**AIM OF THE TASK:** Take from the listing each line that has the string "named".

BEGIN DATA EXCERPTS

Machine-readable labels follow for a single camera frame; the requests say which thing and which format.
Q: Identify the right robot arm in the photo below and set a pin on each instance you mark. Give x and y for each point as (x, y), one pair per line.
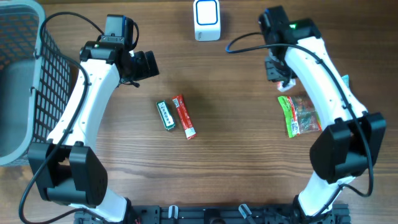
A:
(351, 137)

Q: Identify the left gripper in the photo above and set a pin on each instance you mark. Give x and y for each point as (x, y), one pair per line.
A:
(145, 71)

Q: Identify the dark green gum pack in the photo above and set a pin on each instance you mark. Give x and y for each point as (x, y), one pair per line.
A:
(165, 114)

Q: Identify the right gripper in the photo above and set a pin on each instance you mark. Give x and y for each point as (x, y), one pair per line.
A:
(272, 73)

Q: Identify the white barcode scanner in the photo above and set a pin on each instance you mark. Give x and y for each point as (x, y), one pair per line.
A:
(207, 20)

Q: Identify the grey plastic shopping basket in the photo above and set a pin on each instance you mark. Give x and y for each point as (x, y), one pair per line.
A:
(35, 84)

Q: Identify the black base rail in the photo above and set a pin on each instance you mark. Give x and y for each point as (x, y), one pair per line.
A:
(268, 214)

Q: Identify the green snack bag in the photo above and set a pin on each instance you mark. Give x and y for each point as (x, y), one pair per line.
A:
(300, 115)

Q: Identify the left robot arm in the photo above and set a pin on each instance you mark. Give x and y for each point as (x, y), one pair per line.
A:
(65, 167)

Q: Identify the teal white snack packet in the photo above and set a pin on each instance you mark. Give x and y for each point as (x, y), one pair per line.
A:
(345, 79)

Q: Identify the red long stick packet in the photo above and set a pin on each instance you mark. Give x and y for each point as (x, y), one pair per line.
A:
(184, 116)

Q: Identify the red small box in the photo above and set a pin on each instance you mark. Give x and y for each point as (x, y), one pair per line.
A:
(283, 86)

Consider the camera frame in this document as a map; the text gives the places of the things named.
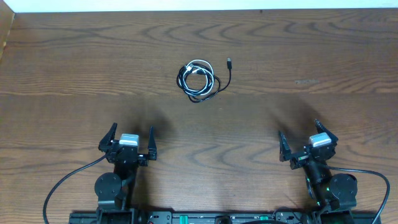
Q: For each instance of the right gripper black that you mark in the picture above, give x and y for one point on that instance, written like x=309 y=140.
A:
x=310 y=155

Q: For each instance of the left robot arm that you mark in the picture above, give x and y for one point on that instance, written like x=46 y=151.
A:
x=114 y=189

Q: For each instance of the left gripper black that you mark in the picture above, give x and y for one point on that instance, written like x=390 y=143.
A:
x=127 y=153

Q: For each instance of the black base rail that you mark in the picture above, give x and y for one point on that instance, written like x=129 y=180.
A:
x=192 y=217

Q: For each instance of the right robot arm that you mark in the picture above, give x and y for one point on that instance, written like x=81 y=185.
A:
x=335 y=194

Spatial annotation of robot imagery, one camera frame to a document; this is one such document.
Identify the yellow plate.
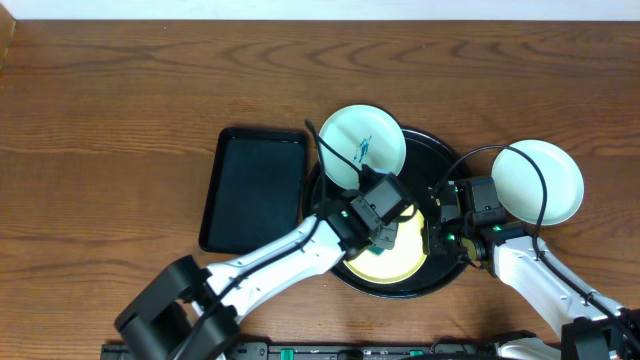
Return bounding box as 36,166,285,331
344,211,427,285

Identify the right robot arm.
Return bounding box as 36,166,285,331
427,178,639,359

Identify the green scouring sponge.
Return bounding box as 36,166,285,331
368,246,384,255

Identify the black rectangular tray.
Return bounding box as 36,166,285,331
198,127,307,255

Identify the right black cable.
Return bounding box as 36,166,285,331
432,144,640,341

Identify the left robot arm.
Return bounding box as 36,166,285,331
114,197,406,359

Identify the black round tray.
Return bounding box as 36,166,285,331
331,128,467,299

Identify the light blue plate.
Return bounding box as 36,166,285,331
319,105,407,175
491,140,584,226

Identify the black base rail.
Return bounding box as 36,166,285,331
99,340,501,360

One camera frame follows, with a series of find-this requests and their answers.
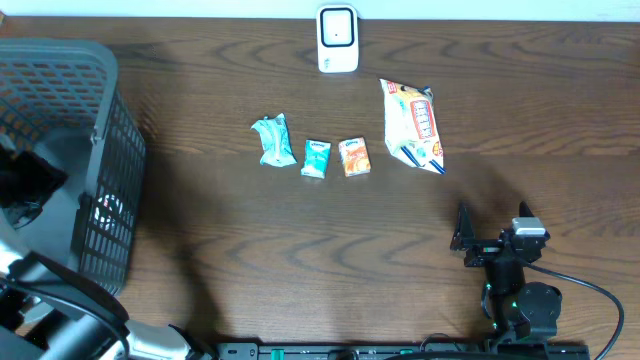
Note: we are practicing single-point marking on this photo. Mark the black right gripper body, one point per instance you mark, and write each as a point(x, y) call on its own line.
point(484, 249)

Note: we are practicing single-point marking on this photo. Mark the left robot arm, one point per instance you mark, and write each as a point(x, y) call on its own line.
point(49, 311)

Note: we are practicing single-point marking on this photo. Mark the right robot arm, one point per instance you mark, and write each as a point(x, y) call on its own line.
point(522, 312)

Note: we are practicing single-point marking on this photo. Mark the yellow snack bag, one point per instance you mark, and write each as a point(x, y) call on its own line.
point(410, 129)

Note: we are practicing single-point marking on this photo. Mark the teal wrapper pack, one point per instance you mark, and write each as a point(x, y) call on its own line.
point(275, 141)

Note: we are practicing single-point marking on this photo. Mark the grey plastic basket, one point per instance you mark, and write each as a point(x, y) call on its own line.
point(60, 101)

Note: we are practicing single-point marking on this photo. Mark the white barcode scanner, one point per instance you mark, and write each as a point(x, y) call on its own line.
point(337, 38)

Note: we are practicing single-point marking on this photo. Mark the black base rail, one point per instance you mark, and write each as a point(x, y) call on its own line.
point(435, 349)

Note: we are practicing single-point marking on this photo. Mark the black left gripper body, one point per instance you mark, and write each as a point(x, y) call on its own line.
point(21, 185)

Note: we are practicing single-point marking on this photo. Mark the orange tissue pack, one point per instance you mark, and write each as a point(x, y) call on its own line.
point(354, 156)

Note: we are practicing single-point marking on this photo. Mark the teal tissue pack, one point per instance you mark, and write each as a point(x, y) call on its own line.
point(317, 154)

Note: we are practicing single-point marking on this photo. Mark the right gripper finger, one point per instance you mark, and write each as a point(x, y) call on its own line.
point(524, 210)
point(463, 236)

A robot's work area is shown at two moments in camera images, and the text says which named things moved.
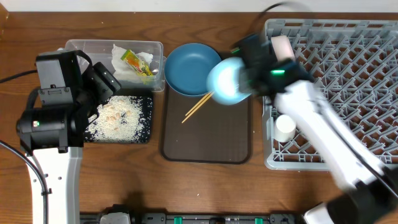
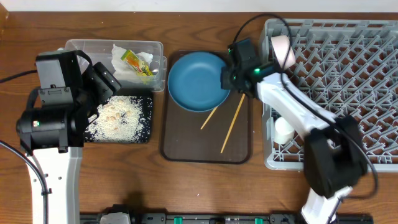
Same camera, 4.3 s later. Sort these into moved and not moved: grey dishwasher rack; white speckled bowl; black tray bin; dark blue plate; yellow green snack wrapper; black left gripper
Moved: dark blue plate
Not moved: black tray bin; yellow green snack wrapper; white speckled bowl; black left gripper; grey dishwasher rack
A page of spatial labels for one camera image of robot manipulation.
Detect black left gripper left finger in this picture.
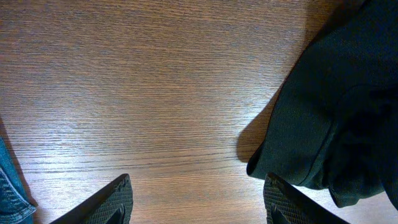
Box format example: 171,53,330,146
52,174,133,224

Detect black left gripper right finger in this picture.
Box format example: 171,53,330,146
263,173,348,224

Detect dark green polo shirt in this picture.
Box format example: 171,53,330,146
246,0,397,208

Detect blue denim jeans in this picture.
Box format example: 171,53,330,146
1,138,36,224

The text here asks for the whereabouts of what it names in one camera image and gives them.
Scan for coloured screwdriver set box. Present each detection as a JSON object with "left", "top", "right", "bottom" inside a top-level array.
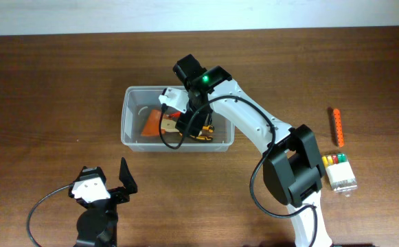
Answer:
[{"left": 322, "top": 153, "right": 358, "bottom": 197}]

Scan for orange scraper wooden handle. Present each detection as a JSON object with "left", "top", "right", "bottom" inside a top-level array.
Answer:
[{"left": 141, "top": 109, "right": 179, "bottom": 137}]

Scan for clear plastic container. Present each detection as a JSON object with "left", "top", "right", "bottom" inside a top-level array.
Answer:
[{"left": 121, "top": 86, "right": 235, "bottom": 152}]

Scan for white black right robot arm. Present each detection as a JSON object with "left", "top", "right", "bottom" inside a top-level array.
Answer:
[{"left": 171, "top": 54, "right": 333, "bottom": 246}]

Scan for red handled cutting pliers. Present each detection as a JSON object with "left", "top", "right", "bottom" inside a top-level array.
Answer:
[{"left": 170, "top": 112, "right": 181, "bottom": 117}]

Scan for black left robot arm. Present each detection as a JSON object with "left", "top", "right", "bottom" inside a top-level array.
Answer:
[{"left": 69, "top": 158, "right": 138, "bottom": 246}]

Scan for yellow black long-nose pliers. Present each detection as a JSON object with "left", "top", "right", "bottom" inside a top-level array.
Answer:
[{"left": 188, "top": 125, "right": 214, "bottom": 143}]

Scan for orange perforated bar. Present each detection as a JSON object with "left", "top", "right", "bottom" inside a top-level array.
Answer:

END DATA EXCERPTS

**THE ANSWER:**
Consider the camera frame in this document as a map; the text gives the places of the things named.
A robot's work area is shown at two moments in camera images, and the text says which named things moved.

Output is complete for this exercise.